(Beginning of Data provided)

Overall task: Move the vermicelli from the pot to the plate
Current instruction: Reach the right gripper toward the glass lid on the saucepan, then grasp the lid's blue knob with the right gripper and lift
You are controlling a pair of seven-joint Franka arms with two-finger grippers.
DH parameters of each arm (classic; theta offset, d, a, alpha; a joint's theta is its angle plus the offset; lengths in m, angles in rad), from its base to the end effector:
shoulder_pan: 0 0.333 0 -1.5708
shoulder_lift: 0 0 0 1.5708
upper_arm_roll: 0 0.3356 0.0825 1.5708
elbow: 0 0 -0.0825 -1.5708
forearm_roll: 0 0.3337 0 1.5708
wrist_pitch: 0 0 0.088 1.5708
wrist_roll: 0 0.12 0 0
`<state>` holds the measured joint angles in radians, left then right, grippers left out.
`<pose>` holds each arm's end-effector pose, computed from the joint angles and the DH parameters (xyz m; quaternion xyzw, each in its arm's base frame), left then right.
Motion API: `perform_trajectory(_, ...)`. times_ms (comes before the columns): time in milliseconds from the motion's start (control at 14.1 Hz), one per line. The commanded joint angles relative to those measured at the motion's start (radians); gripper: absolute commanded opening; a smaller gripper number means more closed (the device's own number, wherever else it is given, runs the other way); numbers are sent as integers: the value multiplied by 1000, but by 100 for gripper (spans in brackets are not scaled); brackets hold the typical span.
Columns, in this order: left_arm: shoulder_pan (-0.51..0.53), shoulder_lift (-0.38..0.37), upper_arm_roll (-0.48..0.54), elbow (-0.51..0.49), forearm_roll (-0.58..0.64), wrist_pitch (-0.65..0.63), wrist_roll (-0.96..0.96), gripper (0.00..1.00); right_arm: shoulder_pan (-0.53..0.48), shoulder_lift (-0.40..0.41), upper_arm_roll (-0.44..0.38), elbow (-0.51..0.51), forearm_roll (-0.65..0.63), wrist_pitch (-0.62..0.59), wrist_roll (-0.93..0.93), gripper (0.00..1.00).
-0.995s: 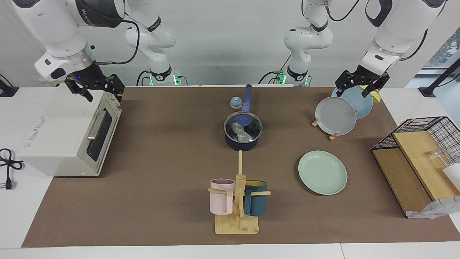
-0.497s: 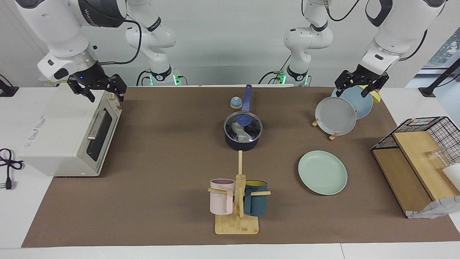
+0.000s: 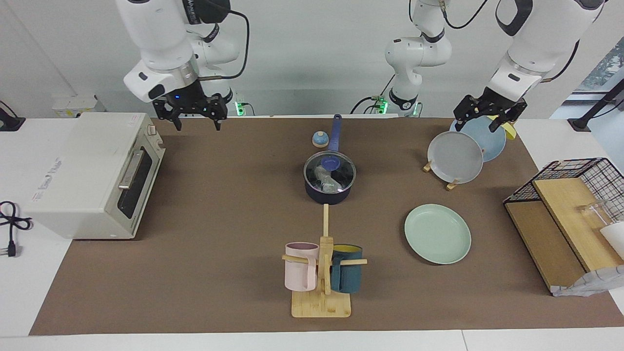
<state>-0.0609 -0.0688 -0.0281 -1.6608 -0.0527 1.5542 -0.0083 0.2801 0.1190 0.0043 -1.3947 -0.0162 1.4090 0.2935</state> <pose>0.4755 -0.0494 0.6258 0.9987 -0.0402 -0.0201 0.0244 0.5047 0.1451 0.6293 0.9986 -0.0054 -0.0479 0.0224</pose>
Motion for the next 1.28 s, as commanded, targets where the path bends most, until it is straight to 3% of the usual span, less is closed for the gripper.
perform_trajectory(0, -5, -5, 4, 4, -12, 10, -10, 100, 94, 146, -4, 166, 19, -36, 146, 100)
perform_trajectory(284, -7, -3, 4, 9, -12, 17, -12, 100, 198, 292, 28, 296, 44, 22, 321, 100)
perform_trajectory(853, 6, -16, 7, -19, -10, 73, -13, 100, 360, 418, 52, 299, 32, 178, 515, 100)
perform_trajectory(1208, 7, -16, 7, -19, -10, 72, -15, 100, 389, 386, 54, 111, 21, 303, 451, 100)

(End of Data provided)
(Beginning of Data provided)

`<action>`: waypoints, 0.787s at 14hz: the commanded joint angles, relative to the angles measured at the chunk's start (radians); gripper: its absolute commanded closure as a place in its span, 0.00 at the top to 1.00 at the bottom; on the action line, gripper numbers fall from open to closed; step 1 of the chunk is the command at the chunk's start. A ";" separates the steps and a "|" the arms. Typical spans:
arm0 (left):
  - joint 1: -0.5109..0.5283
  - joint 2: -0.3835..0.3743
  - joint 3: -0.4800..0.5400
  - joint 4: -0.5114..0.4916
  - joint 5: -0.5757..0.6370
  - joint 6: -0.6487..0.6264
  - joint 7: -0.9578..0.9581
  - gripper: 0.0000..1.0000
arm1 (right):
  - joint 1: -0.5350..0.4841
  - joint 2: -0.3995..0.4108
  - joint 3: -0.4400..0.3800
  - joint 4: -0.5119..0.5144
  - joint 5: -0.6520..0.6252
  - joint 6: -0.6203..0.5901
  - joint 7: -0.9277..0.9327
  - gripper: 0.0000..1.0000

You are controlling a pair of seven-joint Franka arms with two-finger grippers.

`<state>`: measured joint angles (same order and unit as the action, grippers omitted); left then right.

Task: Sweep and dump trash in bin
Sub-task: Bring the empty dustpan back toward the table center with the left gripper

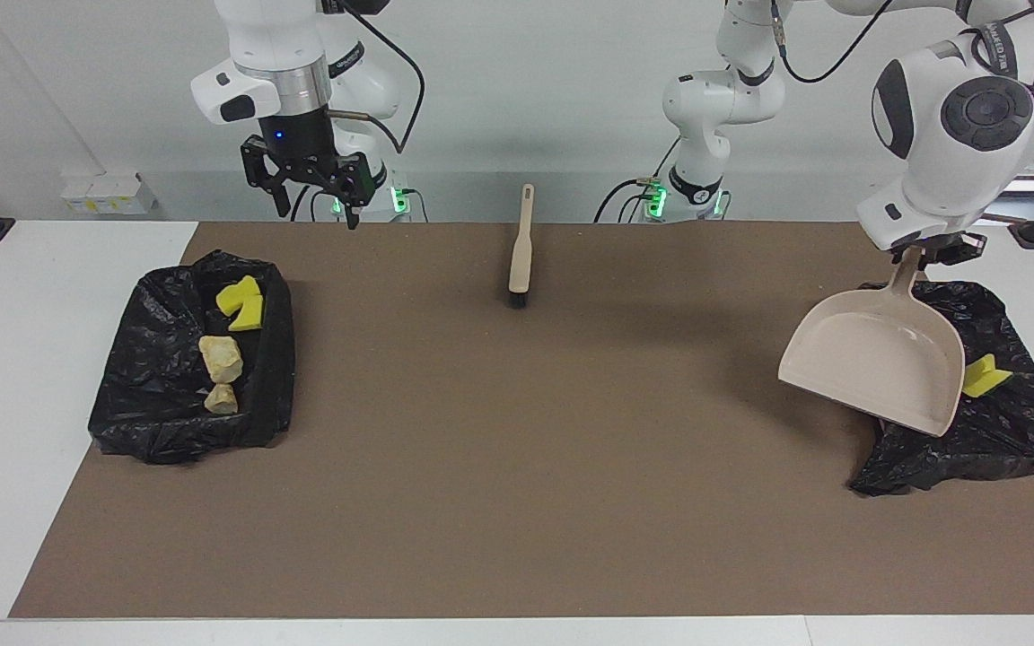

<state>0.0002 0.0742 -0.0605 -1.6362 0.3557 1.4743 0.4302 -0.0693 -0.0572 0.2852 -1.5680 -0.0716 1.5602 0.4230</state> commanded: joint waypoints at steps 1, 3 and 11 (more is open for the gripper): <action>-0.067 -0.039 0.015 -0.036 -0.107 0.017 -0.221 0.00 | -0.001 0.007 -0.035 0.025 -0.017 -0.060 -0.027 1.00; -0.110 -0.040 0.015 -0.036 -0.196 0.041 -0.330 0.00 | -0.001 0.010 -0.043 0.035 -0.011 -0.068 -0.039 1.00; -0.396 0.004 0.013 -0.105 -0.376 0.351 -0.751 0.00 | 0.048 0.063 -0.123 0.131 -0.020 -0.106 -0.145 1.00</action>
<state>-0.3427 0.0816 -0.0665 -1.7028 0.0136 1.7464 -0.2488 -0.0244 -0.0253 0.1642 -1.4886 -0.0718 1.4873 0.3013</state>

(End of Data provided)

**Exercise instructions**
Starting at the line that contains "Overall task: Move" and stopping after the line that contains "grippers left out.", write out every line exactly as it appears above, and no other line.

**Solution for this exercise**
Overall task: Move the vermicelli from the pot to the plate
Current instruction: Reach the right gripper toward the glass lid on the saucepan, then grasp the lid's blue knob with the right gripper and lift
You are controlling a pair of seven-joint Franka arms with two-finger grippers.
DH parameters of each arm (classic; theta offset, d, a, alpha; a joint's theta is its angle plus the offset; lengths in m, angles in rad), from its base to the end effector:
shoulder_pan: 0 0.333 0 -1.5708
shoulder_lift: 0 0 0 1.5708
upper_arm_roll: 0 0.3356 0.0825 1.5708
elbow: 0 0 -0.0825 -1.5708
forearm_roll: 0 0.3337 0 1.5708
wrist_pitch: 0 0 0.088 1.5708
wrist_roll: 0 0.12 0 0
`<state>` holds the measured joint angles in radians, left then right, grippers left out.

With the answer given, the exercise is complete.